- _What you have to do_
Print the whole listing below exactly as given, pictures excluded.

= = =

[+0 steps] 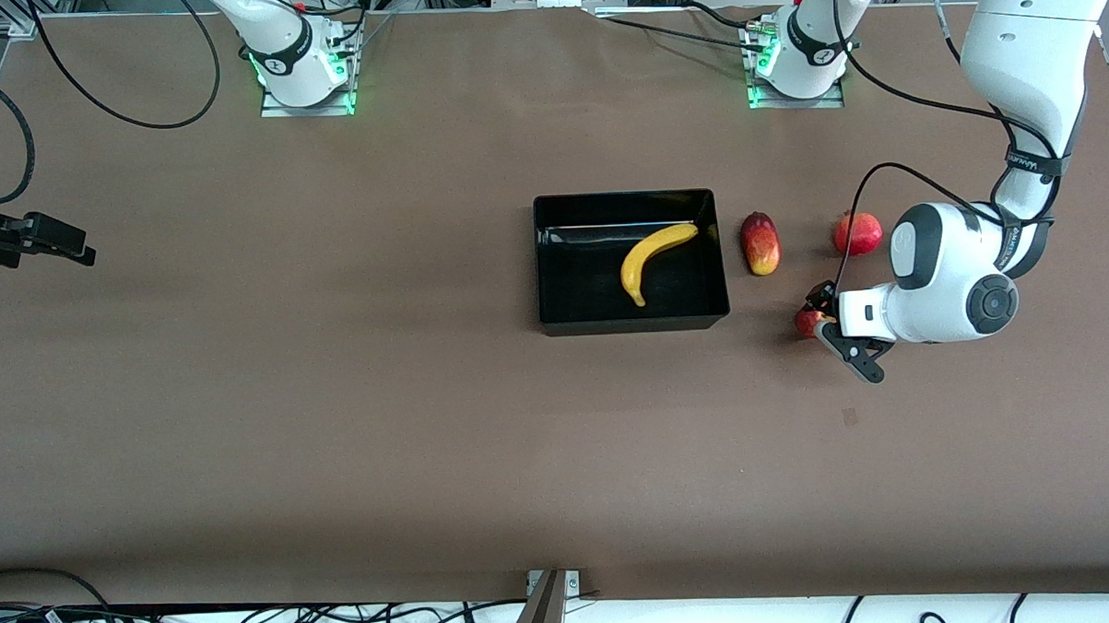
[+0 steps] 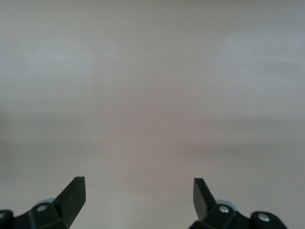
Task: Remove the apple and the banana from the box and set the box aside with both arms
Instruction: 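Carry the apple out of the box, set it beside the pomegranate, then move the left gripper back into the box and grasp the banana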
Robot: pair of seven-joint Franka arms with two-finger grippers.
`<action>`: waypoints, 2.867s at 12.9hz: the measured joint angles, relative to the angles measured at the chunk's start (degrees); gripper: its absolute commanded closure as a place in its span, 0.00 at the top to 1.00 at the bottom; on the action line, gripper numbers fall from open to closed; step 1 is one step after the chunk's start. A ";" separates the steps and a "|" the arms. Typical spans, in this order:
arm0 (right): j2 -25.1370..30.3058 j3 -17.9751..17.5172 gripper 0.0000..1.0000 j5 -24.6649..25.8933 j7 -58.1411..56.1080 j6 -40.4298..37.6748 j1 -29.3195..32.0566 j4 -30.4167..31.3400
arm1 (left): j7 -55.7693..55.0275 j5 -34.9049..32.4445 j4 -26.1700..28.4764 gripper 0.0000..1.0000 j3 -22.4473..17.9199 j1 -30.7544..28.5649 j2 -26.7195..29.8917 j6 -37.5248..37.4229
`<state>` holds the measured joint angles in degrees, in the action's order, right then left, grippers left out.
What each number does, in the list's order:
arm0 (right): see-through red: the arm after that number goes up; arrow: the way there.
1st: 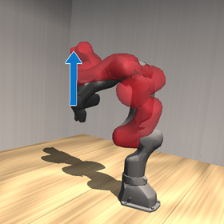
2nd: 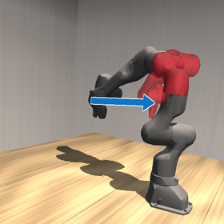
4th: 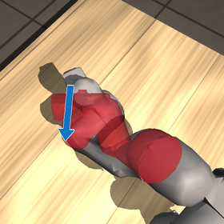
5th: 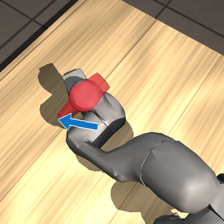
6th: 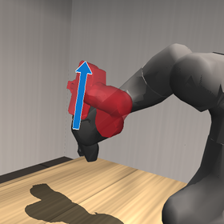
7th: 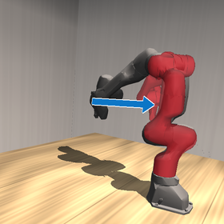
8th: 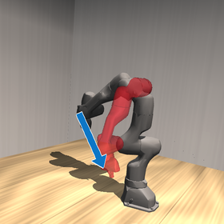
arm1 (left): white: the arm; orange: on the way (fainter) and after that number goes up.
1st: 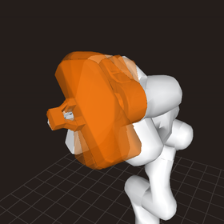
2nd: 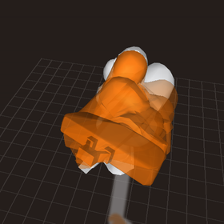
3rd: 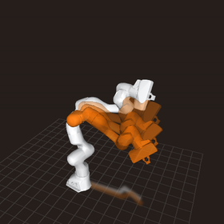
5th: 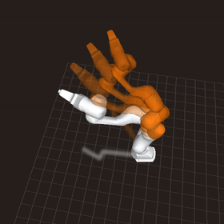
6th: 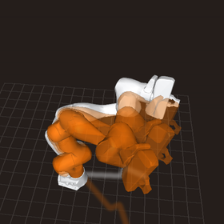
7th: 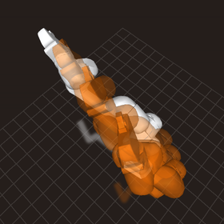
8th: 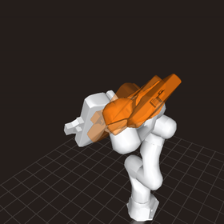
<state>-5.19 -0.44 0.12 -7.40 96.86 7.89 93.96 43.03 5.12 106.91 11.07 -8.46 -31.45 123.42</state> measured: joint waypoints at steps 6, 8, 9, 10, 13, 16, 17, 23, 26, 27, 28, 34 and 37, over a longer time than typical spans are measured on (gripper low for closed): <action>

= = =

- _Response to this exercise_
[+0 steps] 
[+0 steps] 
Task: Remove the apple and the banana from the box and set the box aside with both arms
Instruction: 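Carry the apple out of the box, set it beside the pomegranate, then move the left gripper back into the box and grasp the banana
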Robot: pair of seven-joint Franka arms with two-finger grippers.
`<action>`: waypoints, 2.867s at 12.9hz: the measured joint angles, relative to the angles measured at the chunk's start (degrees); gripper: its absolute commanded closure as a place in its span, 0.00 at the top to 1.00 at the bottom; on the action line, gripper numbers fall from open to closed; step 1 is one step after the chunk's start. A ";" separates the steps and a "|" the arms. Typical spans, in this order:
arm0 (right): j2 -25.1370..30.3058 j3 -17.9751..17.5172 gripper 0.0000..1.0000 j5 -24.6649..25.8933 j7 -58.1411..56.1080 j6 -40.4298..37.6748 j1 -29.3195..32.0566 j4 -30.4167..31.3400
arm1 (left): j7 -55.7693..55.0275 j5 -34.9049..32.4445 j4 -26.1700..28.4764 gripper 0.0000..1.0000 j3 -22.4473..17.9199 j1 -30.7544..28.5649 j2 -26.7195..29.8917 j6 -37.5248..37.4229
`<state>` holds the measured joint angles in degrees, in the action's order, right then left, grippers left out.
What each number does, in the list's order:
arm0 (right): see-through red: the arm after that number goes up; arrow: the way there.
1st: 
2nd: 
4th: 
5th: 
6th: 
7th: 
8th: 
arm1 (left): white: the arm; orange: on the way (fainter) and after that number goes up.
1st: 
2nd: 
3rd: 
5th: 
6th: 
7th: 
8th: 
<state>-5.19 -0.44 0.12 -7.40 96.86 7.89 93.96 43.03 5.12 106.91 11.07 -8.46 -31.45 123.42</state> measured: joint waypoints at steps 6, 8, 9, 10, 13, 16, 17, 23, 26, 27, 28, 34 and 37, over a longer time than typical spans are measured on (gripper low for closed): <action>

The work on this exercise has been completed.